YOUR ASSIGNMENT
All of the listing below must be repeated word for word. Pictures are the only thing to omit.

THE DATA

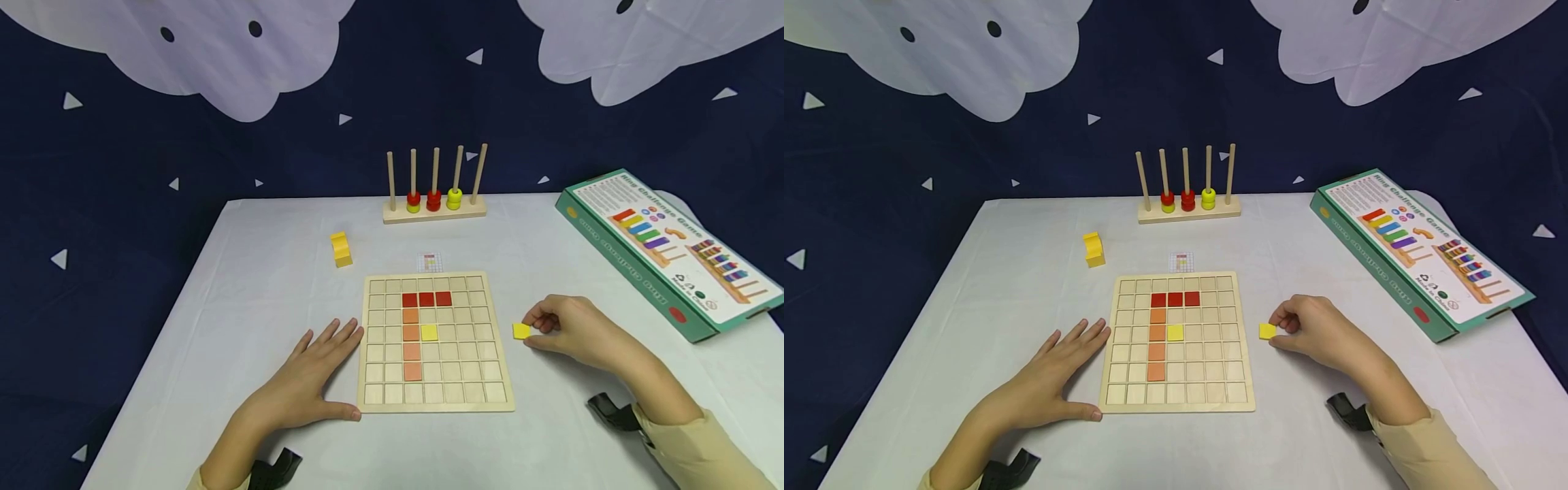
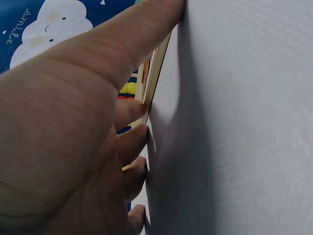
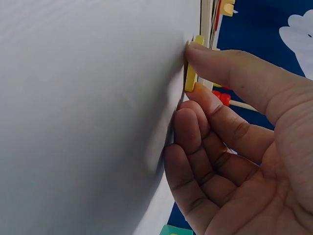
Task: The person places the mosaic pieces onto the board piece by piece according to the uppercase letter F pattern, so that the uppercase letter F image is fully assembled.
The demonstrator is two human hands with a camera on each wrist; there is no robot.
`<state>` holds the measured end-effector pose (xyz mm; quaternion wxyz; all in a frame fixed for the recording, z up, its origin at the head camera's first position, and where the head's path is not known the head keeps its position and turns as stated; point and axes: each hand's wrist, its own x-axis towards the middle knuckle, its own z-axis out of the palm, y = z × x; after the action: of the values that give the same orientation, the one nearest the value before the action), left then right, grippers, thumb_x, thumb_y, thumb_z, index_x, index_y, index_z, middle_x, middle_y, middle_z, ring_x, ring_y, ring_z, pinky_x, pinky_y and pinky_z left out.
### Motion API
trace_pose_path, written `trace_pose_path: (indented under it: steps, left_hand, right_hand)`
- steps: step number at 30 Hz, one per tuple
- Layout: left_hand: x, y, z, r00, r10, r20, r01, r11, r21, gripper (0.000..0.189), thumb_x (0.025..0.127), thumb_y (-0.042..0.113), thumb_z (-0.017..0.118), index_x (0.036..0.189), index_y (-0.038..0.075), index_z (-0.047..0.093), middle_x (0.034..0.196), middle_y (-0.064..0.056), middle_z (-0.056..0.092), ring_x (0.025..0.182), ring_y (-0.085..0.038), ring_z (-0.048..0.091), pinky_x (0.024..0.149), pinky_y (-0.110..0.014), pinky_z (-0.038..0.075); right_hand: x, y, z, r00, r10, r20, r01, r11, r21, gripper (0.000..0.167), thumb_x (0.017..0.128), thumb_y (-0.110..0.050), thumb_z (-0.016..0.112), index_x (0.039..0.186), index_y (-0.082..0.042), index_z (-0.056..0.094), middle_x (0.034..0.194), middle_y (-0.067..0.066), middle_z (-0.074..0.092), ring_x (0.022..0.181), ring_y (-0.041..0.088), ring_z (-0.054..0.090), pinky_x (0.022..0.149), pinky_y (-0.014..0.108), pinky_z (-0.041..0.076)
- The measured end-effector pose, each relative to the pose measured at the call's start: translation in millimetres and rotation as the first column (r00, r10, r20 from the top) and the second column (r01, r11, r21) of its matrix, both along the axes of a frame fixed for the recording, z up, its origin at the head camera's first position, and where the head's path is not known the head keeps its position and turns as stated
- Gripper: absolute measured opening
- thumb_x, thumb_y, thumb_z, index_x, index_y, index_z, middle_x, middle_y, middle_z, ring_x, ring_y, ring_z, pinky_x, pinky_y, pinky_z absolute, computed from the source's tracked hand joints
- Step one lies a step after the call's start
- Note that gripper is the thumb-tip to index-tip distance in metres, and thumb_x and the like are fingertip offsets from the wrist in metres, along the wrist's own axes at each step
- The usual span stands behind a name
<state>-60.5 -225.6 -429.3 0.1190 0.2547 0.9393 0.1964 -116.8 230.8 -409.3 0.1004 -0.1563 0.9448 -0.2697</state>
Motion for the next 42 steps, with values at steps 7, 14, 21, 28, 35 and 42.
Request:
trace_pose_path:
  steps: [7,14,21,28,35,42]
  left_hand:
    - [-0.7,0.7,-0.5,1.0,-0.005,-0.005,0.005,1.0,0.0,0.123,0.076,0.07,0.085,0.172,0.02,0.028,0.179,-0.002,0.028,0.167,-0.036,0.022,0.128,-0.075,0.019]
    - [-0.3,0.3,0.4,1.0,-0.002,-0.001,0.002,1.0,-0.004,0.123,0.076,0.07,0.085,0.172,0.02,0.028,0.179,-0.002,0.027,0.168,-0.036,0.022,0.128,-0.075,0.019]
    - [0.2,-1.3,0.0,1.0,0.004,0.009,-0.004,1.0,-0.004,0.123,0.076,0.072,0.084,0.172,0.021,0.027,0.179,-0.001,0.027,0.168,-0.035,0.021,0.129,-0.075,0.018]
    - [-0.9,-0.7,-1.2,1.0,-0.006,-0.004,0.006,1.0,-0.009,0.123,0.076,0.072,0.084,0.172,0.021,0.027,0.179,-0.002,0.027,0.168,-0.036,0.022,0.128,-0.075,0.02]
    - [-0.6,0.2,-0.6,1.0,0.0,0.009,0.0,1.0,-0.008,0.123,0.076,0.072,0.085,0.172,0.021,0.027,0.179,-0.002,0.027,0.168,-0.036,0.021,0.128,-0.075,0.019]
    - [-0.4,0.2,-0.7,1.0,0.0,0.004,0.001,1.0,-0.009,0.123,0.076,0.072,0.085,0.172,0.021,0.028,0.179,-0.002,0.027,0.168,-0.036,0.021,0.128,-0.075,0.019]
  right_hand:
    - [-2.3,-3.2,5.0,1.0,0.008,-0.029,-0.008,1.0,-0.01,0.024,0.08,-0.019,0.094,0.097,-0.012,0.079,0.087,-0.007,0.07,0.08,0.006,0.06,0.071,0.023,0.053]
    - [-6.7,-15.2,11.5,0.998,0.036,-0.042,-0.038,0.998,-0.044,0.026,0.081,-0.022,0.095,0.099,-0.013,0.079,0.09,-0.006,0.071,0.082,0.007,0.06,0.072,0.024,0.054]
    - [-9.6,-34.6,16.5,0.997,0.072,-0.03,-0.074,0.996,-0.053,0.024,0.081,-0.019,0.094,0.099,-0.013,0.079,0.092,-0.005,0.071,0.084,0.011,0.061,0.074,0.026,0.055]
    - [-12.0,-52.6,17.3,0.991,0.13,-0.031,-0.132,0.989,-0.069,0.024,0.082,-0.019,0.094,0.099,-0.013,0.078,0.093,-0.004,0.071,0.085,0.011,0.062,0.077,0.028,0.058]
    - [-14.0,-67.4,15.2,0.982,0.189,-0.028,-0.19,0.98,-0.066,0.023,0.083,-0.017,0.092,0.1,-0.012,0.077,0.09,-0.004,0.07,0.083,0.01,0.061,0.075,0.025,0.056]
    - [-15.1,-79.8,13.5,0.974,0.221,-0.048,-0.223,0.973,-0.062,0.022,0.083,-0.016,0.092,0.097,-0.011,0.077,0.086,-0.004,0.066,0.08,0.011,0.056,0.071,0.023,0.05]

ANSWER TO THIS TASK
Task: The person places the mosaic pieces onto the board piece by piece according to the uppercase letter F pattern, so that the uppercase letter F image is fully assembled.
The demonstrator is two human hands with a camera on each wrist; there is no robot.
`<state>` holds the measured end-effector pose (xyz mm; quaternion wxyz; all in a frame fixed for the recording, z up, its origin at the head camera's first position, and where the head's path is not known the head keeps its position and turns as stated; point and axes: each hand's wrist, its own x-axis towards the middle knuckle, its own z-axis out of the palm, y = z × x; after the action: of the values that give the same orientation, the one nearest the value before the action), left then right, grippers, thumb_x, thumb_y, thumb_z, index_x, index_y, index_z, middle_x, middle_y, middle_z, ring_x, ring_y, ring_z, pinky_x, pinky_y and pinky_z left out.
### Motion API
trace_pose_path, written `trace_pose_path: (indented under it: steps, left_hand, right_hand)`
- steps: step number at 30 Hz, one per tuple
- Layout: left_hand: x, y, z, r00, r10, r20, r01, r11, r21, gripper (0.000..0.189), thumb_x (0.025..0.127), thumb_y (-0.042..0.113), thumb_z (-0.017..0.118), index_x (0.036..0.189), index_y (-0.038..0.075), index_z (-0.047..0.093), middle_x (0.034..0.196), middle_y (-0.064..0.056), middle_z (-0.056..0.092), ring_x (0.025..0.182), ring_y (-0.085..0.038), ring_z (-0.048..0.091), pinky_x (0.024..0.149), pinky_y (-0.110..0.014), pinky_z (-0.038..0.075); right_hand: x, y, z, r00, r10, r20, r01, r11, r21, gripper (0.000..0.167), thumb_x (0.017..0.128), thumb_y (-0.110..0.050), thumb_z (-0.016..0.112), index_x (0.039..0.186), index_y (-0.082..0.042), index_z (-0.056..0.094), middle_x (0.034..0.194), middle_y (-0.067..0.066), middle_z (-0.074..0.092), ring_x (0.022..0.181), ring_y (-0.041..0.088), ring_z (-0.054..0.090), pinky_x (0.022..0.149), pinky_y (-0.014..0.108), pinky_z (-0.041..0.076)
- The measured end-effector pose, each relative to the pose measured at the call's start: translation in millimetres and rotation as the first column (r00, r10, r20 from the top) and the second column (r01, r11, r21) of its matrix, both along the axes of a frame fixed for the recording, z up, its origin at the head camera's first position, and where the head's path is not known the head keeps its position and turns as stated
- Gripper: absolute measured opening
- thumb_x, thumb_y, thumb_z, index_x, index_y, index_z, middle_x, middle_y, middle_z, ring_x, ring_y, ring_z, pinky_x, pinky_y, pinky_z absolute, computed from the source's tracked hand joints
- Step one lies a step after the call's start
- Note that gripper is the thumb-tip to index-tip distance in metres, and thumb_x and the like are fingertip offsets from the wrist in metres, along the wrist's own axes at each step
- The usual span stands behind a name
<state>-60.5 -225.6 -429.3 0.1190 0.2547 0.9393 0.1964 -116.8 230.8 -409.3 0.1004 -0.1563 0.9448 -0.2697</state>
Motion for the next 42 steps, with values at steps 7, 14, 21, 28, 35 and 42.
Request:
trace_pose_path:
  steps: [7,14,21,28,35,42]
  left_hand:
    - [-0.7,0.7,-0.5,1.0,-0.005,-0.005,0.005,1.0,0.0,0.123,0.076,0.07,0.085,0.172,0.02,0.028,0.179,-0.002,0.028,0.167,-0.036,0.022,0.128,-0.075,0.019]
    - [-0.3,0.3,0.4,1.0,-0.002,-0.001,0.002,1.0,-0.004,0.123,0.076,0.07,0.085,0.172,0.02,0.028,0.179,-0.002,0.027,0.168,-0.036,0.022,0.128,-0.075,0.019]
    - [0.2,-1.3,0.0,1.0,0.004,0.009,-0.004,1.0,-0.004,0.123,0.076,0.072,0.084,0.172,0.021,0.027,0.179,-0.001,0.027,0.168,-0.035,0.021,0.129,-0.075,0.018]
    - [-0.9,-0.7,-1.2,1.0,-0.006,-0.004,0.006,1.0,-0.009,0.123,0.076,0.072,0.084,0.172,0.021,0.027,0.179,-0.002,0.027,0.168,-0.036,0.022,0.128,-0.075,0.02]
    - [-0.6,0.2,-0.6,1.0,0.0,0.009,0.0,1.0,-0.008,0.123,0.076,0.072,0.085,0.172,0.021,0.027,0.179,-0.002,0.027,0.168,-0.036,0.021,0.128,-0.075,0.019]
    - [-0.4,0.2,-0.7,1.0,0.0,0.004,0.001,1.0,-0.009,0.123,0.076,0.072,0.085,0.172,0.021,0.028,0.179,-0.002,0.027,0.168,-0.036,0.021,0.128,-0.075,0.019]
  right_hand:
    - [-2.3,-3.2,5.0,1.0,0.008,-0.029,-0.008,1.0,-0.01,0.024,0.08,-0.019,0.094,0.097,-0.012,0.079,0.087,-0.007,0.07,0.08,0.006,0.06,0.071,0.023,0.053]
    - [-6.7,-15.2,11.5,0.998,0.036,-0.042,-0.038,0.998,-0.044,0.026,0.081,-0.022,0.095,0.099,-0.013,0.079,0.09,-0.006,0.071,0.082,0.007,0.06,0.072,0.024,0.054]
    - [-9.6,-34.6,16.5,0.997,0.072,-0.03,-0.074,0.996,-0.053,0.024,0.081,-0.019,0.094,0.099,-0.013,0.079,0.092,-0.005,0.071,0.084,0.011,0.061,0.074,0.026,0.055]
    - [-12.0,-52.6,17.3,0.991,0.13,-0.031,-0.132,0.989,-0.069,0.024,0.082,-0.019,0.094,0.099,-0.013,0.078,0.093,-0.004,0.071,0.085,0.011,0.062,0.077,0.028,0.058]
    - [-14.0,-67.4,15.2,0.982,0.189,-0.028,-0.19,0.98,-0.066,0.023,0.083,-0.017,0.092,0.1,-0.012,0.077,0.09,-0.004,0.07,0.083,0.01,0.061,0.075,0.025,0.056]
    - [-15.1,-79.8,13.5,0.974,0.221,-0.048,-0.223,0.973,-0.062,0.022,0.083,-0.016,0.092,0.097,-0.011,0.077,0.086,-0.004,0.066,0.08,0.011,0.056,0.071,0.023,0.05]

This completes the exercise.